Protecting the Root Filesystem on Ubuntu with Overlayroot

In certain situations, it is desirable to have a read-only root filesystem. This prevents any changes from occurring on the root filesystem that may alter system behavior, and it allows a simple reboot to restore a system to its pristine state. Examples of such applications include kiosks and embedded devices. Using overlayroot on Ubuntu makes creating a read-only root filesystem quick and easy.

Motivation

Let us imagine that we have an embedded Linux device that needs to run a particular program. The program does not need to store any data (except perhaps some logs), and we want to protect the system against any changes. If the program or any system processes make filesystem modifications, we want to toss them out and return to the original state.

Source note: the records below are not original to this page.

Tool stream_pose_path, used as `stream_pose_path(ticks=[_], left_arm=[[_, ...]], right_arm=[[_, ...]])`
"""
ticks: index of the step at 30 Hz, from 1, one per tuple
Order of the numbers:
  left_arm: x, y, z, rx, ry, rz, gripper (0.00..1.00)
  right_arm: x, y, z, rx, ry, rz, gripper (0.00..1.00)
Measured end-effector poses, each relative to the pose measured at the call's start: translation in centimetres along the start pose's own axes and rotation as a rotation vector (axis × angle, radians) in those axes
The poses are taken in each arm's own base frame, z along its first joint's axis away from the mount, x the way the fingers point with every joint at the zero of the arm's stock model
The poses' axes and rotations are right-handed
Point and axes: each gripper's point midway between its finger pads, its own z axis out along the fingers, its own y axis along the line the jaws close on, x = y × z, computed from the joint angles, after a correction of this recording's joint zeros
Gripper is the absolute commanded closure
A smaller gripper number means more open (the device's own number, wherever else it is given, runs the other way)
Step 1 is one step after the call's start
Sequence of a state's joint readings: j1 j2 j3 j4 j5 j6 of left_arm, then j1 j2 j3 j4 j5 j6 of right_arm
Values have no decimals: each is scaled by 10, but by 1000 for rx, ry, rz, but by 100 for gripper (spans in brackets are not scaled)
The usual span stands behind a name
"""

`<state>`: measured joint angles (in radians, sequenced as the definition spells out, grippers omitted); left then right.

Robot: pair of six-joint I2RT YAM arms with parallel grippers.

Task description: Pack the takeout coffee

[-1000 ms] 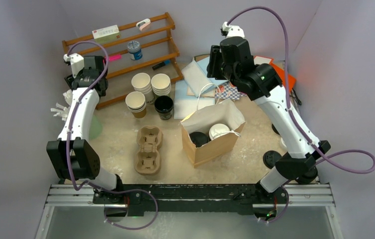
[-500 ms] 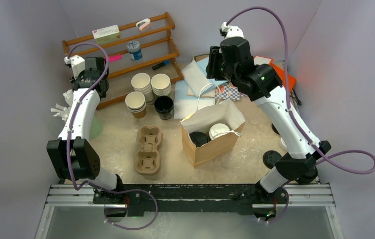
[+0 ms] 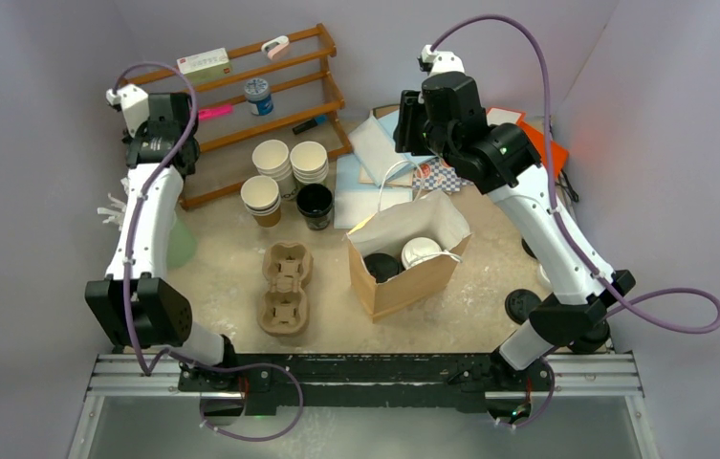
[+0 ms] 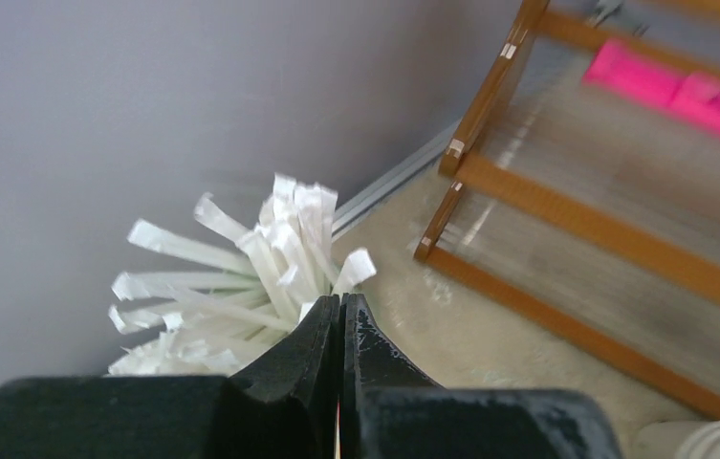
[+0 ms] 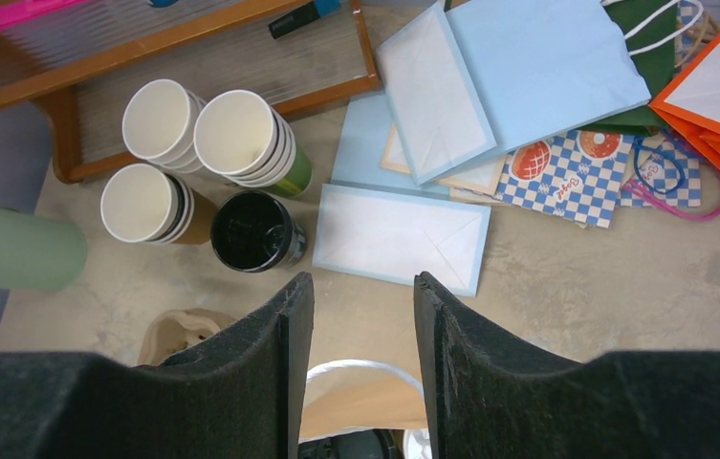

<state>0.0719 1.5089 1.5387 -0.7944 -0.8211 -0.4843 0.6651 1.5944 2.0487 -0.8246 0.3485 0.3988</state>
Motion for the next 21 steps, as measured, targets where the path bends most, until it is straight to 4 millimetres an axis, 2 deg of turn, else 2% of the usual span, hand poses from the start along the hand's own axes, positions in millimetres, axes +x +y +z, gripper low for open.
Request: stream_pose_path(ticks=[3, 7, 12, 16, 21], left_arm=[[-35, 2, -16, 37, -62, -60, 100], [-81, 11, -47, 109, -149, -163, 100], [-116, 18, -87, 252, -223, -298, 100], [-144, 21, -137, 469, -293, -431, 100], [-182, 13, -222, 860, -356, -539, 100]], right_arm=[[0, 0, 0, 0, 0, -3, 55], [0, 0, 0, 0, -1, -8, 55], [-2, 0, 0, -3, -7, -12, 55], [-2, 0, 0, -2, -6, -13, 56], [-3, -2, 0, 9, -14, -13, 57]])
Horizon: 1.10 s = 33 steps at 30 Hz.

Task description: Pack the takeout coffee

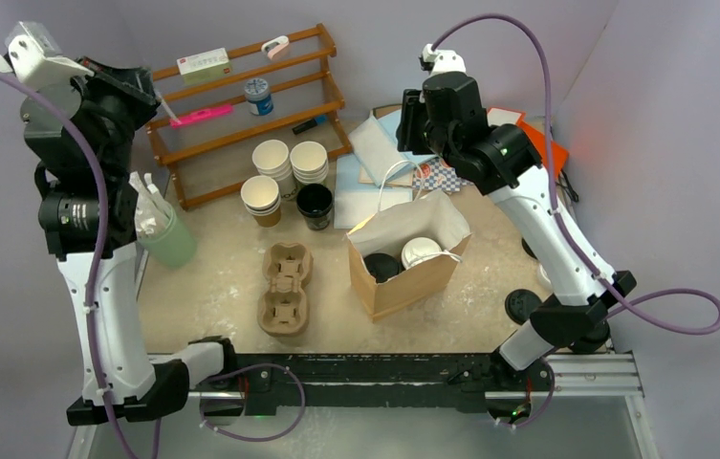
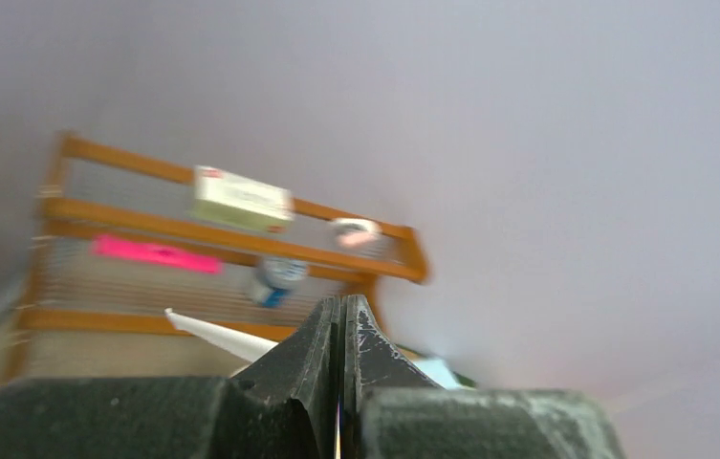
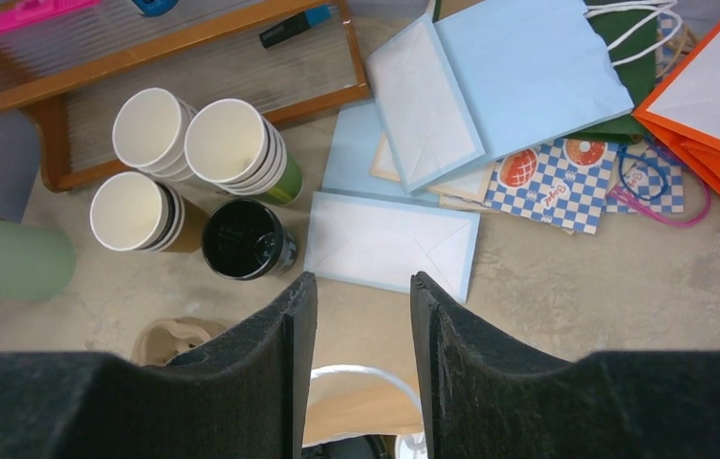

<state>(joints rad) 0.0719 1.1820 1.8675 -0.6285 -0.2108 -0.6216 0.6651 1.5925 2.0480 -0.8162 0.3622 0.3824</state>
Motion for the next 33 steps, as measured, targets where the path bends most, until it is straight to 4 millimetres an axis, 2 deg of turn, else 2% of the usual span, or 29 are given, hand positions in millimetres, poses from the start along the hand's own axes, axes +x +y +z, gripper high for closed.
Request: stream_pose_path(ticks=[1, 4, 9, 11, 14, 16, 21, 27, 33], left_arm=[[-4, -20, -7, 93, 14, -27, 100], [0, -56, -24, 278, 80, -76, 100], [18, -110, -55, 588, 260, -185, 100], [30, -125, -69, 695, 355, -231, 100], [46, -134, -83, 779, 484, -280, 100], [49, -141, -93, 827, 545, -308, 100], [51, -158, -125, 954, 659, -373, 100], [41, -175, -150, 1054, 693, -412, 100], [48, -195, -171, 1126, 755, -447, 100]], right_arm=[[-1, -2, 0, 9, -6, 0, 58], [-2, -8, -3, 33, -25, 1, 58], [-5, -23, -14, 75, -76, 7, 58], [-6, -28, -19, 89, -97, 10, 58], [-10, -34, -26, 104, -133, 17, 59], [-11, -37, -29, 109, -149, 19, 58], [-9, -46, -37, 128, -174, 23, 59], [-3, -57, -51, 139, -198, 29, 60], [-5, -60, -61, 134, -220, 41, 60]])
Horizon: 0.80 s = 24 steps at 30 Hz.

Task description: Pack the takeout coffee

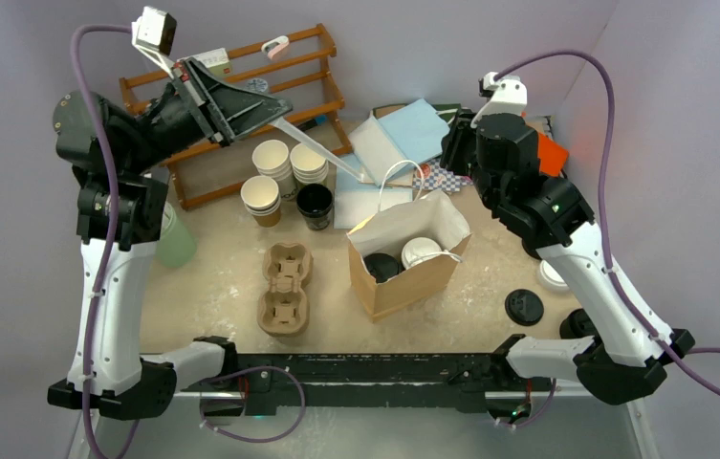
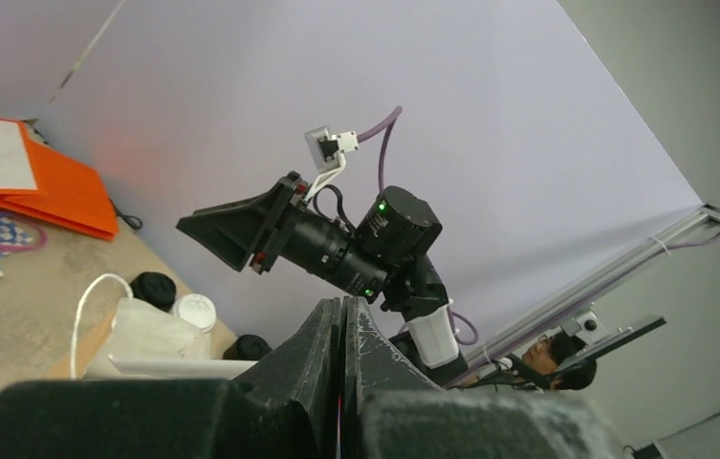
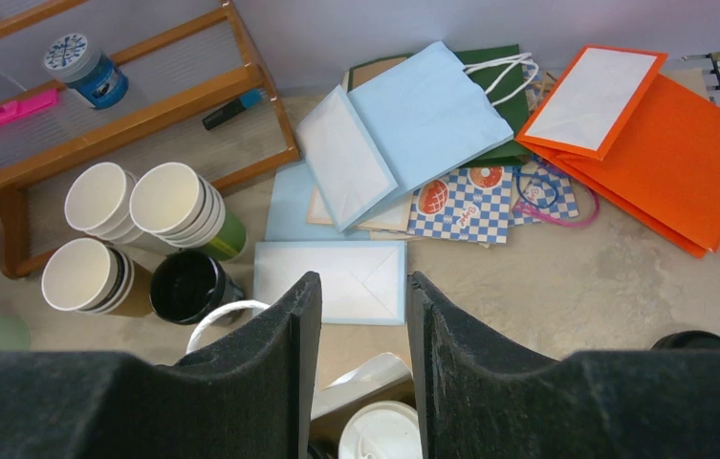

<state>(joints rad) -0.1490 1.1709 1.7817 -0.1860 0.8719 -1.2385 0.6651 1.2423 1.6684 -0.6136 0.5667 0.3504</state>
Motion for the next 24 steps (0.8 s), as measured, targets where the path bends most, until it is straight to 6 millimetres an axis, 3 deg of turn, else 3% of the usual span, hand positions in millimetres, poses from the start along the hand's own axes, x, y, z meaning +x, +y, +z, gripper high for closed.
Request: stream_pose_path(ticks=[6, 13, 21, 24], left_arm=[[16, -1, 31, 44, 48, -64, 100], [74, 2, 80, 50, 175, -140, 100], [102, 23, 89, -35, 194, -137, 100], [119, 41, 93, -77, 218, -140, 100]], right_arm=[[-4, -3, -6, -5, -14, 9, 60], [-11, -8, -14, 5, -38, 20, 60], [-11, -17, -23, 17, -50, 30, 60], [-9, -21, -24, 30, -51, 31, 60]])
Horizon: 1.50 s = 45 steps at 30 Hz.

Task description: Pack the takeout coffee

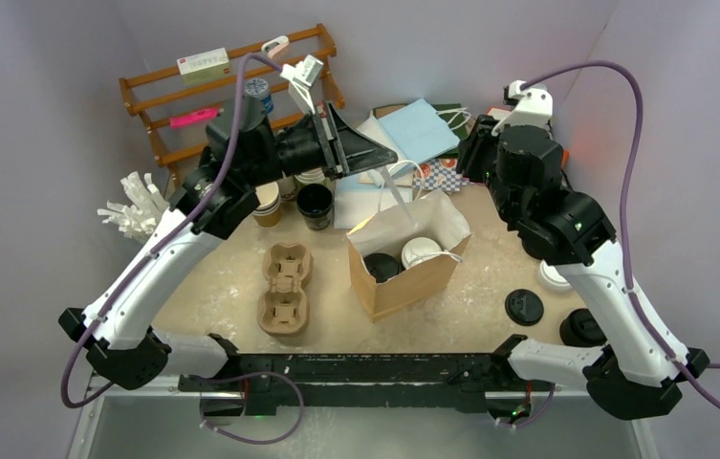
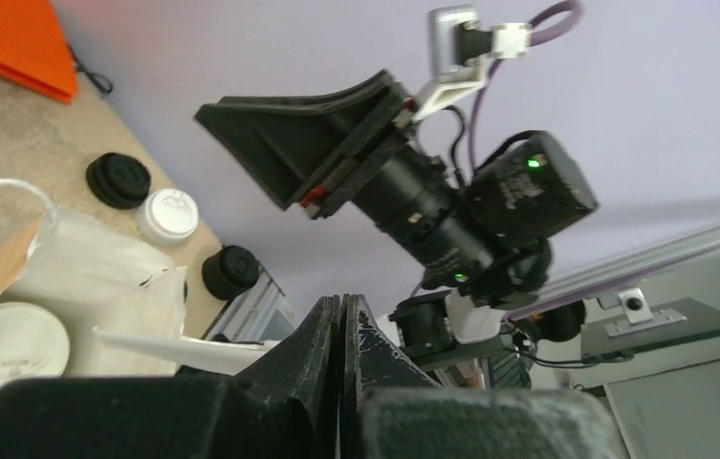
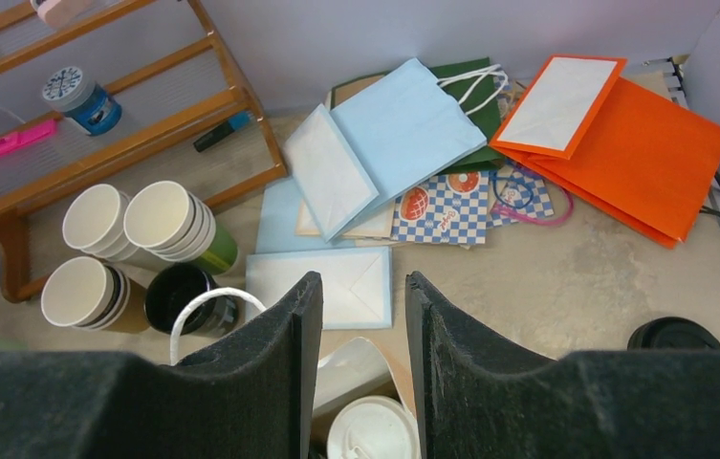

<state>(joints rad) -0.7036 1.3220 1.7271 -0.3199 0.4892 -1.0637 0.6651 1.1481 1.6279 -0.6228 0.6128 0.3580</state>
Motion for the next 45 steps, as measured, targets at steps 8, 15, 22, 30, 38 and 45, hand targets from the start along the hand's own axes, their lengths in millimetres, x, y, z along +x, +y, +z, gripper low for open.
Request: stream_pose_path(ticks=[8, 15, 22, 30, 38, 45], left_arm=[[8, 46, 21, -101, -5, 32, 100], [7, 87, 39, -182, -18, 99, 99], [11, 123, 39, -300, 4, 189, 43], [2, 164, -2, -600, 15, 330, 17], [-83, 185, -94, -916, -213, 401, 20], [-125, 254, -191, -1340, -380, 345, 19]], right_arm=[[-2, -2, -2, 7, -8, 10, 60], [-4, -5, -2, 22, -17, 14, 60], [-4, -5, 0, 29, -19, 14, 55], [-2, -4, 8, 48, -17, -2, 53], [1, 7, 23, 42, 1, -39, 53], [3, 22, 29, -10, 36, -53, 53]])
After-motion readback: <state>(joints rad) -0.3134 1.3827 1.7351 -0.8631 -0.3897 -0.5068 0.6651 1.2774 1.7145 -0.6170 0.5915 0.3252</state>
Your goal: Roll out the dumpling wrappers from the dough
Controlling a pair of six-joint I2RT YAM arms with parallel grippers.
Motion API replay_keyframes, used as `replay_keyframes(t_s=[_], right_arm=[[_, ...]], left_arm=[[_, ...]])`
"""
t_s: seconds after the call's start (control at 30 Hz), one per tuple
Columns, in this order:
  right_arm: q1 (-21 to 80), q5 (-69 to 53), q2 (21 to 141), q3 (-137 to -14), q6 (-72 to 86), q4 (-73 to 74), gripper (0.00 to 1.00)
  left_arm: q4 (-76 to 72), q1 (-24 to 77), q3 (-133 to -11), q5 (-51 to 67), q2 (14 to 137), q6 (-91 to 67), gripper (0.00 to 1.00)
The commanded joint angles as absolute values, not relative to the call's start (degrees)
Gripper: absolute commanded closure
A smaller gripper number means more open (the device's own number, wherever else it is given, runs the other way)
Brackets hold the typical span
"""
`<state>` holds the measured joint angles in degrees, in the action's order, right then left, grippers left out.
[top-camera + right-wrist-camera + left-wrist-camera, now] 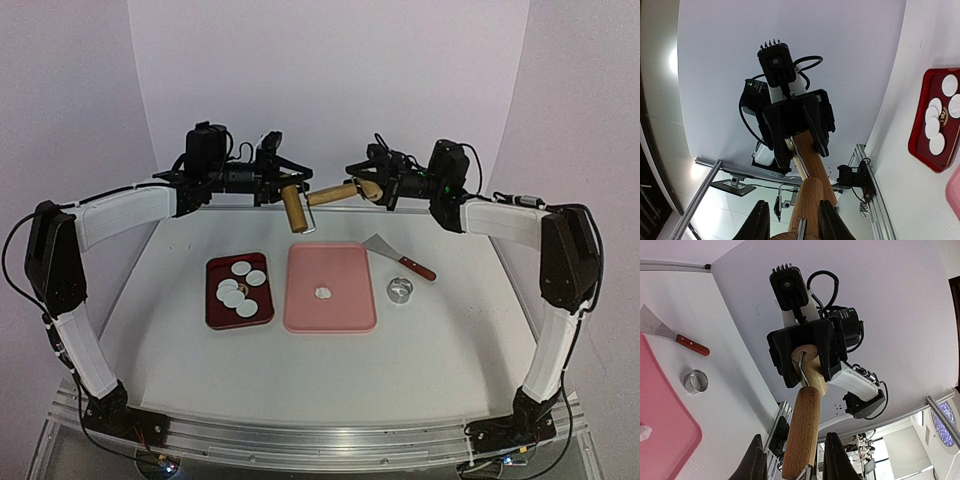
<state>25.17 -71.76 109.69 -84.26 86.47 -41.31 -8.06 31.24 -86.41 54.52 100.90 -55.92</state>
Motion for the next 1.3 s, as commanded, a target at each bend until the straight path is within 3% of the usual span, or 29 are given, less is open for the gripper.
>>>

We want a robust system that will run our program, but be restored to it’s ‘factory’ state with a power-cycle.

Background

Overlayroot is a package for Ubuntu which utilizes OverlayFS, a union filesystem implementation. OverlayFS presents a unified view of two different filesystems; the presented filesystem is the result of overlaying one filesystem over another.

In OverlayFS, there is an ‘upper’ filesystem and a ‘lower’ filesystem. If a particular object exists in both the upper filesystem and the lower filesystem, the object from the upper filesystem is presented, and the object from the lower filesystem is hidden. If the object is a directory, the contents of the directory on the upper and lower filesystems are merged and presented.

With overlayroot, the lower filesystem is a read-only mount of the root filesystem, and the upper filesystem is a read-write mount of another block device. That block device can be tmpfs, a standard block device, or an encrypted block device (à la dmcrypt).

All changes made on top of the root filesystem are stored elsewhere and do not affect the root filesystem. Depending on the block device chosen, those changes can persist across reboots. While the root filesystem will not be affected, the view presented by OverlayFS will include any changes stored in the upper filesystem.

Situation

For our embedded Linux device, we are not interested in preserving any changes to the root filesystem. Any data that we want to preserve will be stored on a separate filesystem dedicated to data storage.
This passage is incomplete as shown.